● **What needs to be done**
Output the data below exactly, images excluded.

---------- Data for analysis

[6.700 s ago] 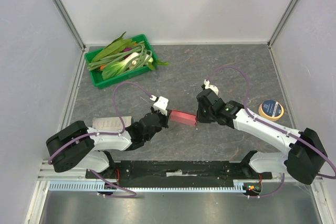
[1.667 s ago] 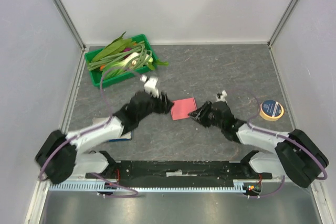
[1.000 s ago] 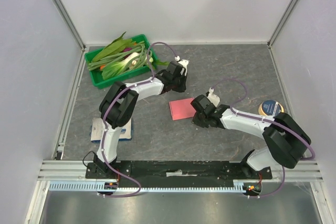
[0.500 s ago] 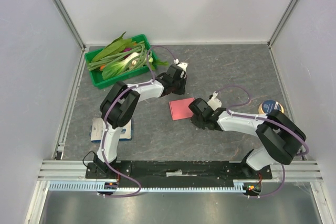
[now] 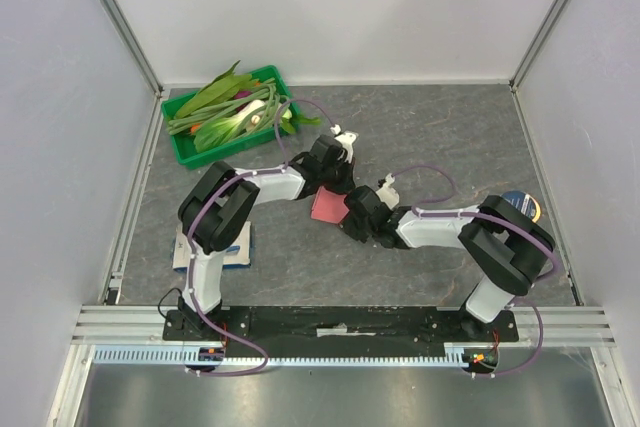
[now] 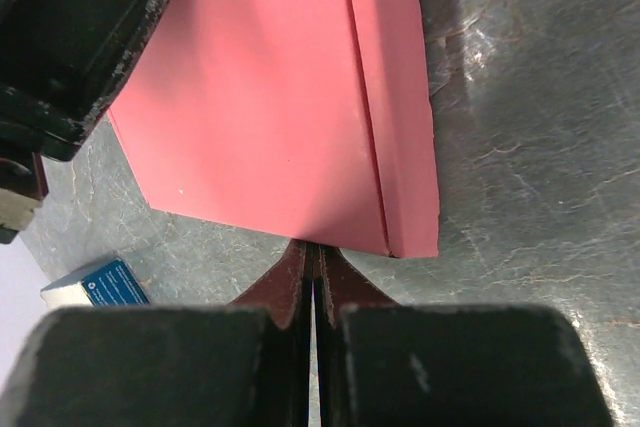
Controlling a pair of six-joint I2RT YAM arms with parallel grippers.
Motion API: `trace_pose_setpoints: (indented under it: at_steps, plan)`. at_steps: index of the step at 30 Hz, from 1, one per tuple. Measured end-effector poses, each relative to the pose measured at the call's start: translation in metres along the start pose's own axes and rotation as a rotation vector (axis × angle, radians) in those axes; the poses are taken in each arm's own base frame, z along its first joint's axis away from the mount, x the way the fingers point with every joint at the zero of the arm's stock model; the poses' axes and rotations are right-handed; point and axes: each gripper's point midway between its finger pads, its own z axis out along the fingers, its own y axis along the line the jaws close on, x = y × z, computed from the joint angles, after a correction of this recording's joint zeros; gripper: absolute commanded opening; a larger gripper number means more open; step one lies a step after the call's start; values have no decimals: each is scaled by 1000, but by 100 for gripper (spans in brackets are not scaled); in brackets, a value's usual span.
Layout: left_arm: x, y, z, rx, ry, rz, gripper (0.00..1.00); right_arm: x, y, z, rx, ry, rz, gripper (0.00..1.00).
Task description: Fold the paper box
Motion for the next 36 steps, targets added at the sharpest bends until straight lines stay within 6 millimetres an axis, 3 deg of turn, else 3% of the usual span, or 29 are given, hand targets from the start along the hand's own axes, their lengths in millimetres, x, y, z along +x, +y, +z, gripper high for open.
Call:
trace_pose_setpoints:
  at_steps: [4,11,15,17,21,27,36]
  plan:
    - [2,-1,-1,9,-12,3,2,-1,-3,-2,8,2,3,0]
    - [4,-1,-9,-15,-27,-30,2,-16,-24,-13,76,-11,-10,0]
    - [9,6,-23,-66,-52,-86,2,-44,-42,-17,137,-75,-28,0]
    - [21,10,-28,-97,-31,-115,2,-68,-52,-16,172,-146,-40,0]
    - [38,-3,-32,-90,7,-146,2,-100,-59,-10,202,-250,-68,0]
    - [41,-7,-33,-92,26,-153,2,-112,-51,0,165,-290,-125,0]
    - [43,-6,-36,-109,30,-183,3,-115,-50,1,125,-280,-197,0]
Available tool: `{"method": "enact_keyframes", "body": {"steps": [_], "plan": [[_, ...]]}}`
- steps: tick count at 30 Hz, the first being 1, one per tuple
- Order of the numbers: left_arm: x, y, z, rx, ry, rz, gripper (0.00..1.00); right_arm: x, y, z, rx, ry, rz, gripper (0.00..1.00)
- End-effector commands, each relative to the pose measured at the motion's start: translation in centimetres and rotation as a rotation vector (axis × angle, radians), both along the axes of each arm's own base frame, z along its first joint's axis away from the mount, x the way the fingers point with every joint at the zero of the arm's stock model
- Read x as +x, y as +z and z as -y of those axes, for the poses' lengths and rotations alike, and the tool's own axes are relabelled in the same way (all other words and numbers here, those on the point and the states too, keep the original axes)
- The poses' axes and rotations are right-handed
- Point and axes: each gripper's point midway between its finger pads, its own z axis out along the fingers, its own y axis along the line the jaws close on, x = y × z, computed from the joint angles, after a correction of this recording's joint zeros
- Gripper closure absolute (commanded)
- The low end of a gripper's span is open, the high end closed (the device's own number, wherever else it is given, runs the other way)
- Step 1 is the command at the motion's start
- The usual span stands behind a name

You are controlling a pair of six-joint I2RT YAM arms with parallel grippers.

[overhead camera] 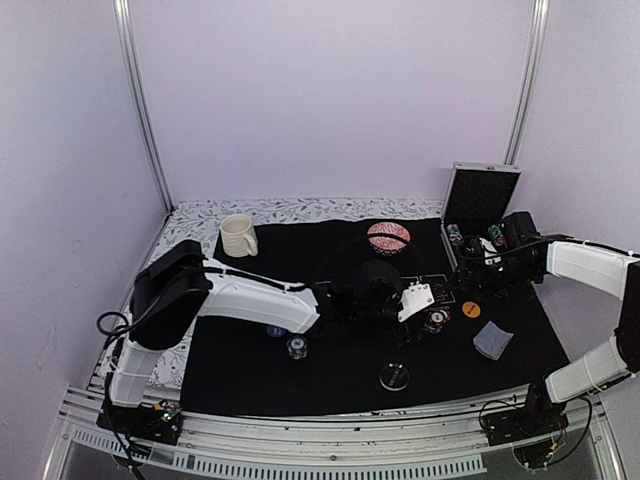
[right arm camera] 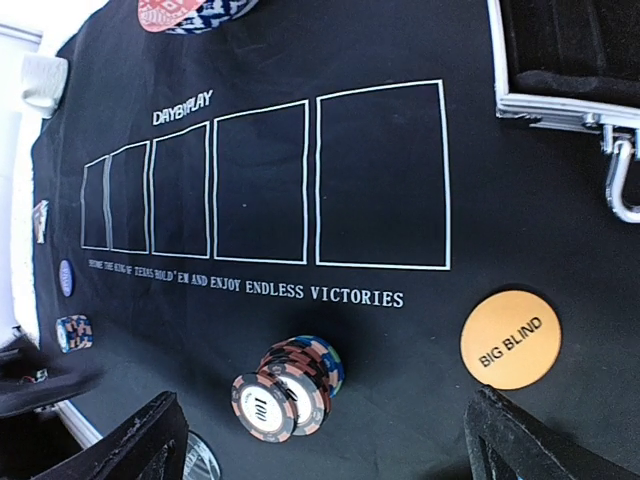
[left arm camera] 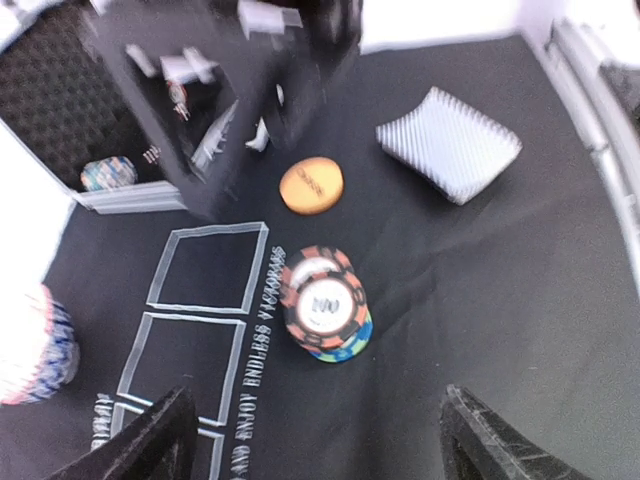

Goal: Distribute texas hold em gaming equipment
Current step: Adjust the poker chips pile in the big blind area.

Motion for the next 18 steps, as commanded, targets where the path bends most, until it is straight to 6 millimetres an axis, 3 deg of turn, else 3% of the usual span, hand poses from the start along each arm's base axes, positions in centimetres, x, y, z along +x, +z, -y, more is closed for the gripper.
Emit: {"method": "enact_keyframes", "body": {"steps": [1,3,4,5,11,18], "plan": [[-1.7,6.7,-1.6,-0.096,-0.043,0.013,0.13,-0.1,0.2,0.0,-0.072,0.018,-0.009,0.01],[-2.3,8.2,-3.3,-0.102,-0.039,-0.006,0.11,0.0,0.2,-0.7,-0.104,0.037,-0.01,0.01],[-2.6,10.4,-4.6,-0.129,-0.03,-0.008,0.1,-0.1,0.1,-1.3,-0.128,0.05,-0.016,0.01],[-2.6,11.3,-5.6,-0.132,-0.015,-0.021,0.1,0.0,0.0,-1.6,-0.155,0.061,-0.022,0.01],[-1.0,15.9,-12.6,-0.172,0.154,-0.095,0.07,0.2,-1.4,-2.2,-0.317,0.083,-0.075,0.01],[-2.2,17.0,-18.7,-0.19,0.219,-0.072,0.05,0.0,-3.5,-4.4,-0.384,0.168,-0.15,0.01]]}}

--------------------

● **Task solution**
[6.700 s ago] 
[1.667 s ago] 
[1.000 s ago] 
[0.500 s ago] 
[now] 
[now] 
Controlling a pair of six-joint I2RT YAM arms with parallel grippers.
Motion API: `trace_pose_setpoints: (indented under it: at_steps, plan)`. at_steps: index of the step at 30 Hz, from 1, one per tuple. Measured end-effector poses, each relative to the pose measured at the call's start: translation in metres along the start pose's own axes and rotation as a rotation vector (axis × angle, radians) in those axes; the poses are taken in each arm's own base frame, z along its first joint's axis away from the mount, x the way the fingers point with every joint at the zero of the arm's stock model; the poses' axes and rotations are right-handed; point and axes: each gripper's point midway between its finger pads, its own z axis out along the fingers, its own y axis along the line the jaws close on, x = y × z, computed from the joint angles, after a correction of this recording's joint zeros; gripper: absolute commanded opening; a larger gripper number means more open; step one lies a step after the call's start; values have no decimals: each is scaled by 1000, but by 100 for gripper (spans in brackets are not scaled); in brackets, a value's usual span.
Layout: left_arm: x, y, z, rx, ry, rz, gripper (0.00..1.00); right_arm: x, y, z, rx, ry, rz, gripper (0.00..1.00).
Task description: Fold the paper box
Motion for the next 36 steps, targets added at the sharpest bends until straight lines stay within 6 millimetres an axis, 3 deg of turn, else 3% of the usual span, or 29 are given, hand targets from the start along the hand's own axes, their lengths in millimetres, x, y, z along +x, +y, +z, gripper high for open.
Call:
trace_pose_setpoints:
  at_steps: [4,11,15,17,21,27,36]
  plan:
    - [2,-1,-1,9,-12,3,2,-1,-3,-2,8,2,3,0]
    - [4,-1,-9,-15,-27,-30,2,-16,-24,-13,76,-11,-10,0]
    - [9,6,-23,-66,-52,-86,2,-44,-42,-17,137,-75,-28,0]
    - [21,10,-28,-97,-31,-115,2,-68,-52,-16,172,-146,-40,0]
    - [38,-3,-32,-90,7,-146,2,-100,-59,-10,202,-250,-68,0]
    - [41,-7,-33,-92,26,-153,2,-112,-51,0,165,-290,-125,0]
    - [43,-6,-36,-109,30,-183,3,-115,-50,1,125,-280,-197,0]
Available tool: `{"method": "enact_keyframes", "body": {"steps": [_], "plan": [[_, ...]]}}`
- steps: tick count at 30 Hz, the first being 1, one per tuple
- Order of the numbers: left_arm: x, y, z, rx, ry, rz, gripper (0.00..1.00); right_arm: x, y, z, rx, ry, rz, gripper (0.00..1.00)
- End-effector commands, each relative to the pose measured at the motion's start: translation in centimetres and rotation as a rotation vector (axis × angle, radians), both along the axes of each arm's own base frame, z along its first joint's axis away from the mount, x the way the fingers point with every joint at the zero of the arm's stock model
- Read x as +x, y as +z and z as -y of those axes, for the poses' lengths and rotations alike, and the tool's own axes are relabelled in the same way (all other words and numbers here, those on the point and the states too, keep the original axes)
- The poses' axes and rotations are right-handed
- Point and axes: each gripper's point midway between its finger pads, its own z axis out along the fingers, its own y axis along the line the jaws close on, x = y × z, computed from the joint angles, after a correction of this recording's joint zeros
- Gripper closure absolute (commanded)
- The low end of a gripper's span is open, the high end closed (the device's own number, wherever else it is given, runs the other way)
- Step 1 is the command at the motion's start
- The usual span stands behind a name

You are controlling a pair of six-joint I2RT YAM arms with parallel grippers.

[overhead camera] 
[right arm camera] 
[left arm camera] 

Goal: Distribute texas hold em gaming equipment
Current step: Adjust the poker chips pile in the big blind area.

Motion for the next 18 steps, as commanded, targets where the path bends most, until it is straight to 6 millimetres an axis, 3 deg of turn, else 3% of the usual span, hand poses from the start along each arm's base axes, positions in centimetres, x, y, z along +x, +z, -y, more is closed for the gripper.
Emit: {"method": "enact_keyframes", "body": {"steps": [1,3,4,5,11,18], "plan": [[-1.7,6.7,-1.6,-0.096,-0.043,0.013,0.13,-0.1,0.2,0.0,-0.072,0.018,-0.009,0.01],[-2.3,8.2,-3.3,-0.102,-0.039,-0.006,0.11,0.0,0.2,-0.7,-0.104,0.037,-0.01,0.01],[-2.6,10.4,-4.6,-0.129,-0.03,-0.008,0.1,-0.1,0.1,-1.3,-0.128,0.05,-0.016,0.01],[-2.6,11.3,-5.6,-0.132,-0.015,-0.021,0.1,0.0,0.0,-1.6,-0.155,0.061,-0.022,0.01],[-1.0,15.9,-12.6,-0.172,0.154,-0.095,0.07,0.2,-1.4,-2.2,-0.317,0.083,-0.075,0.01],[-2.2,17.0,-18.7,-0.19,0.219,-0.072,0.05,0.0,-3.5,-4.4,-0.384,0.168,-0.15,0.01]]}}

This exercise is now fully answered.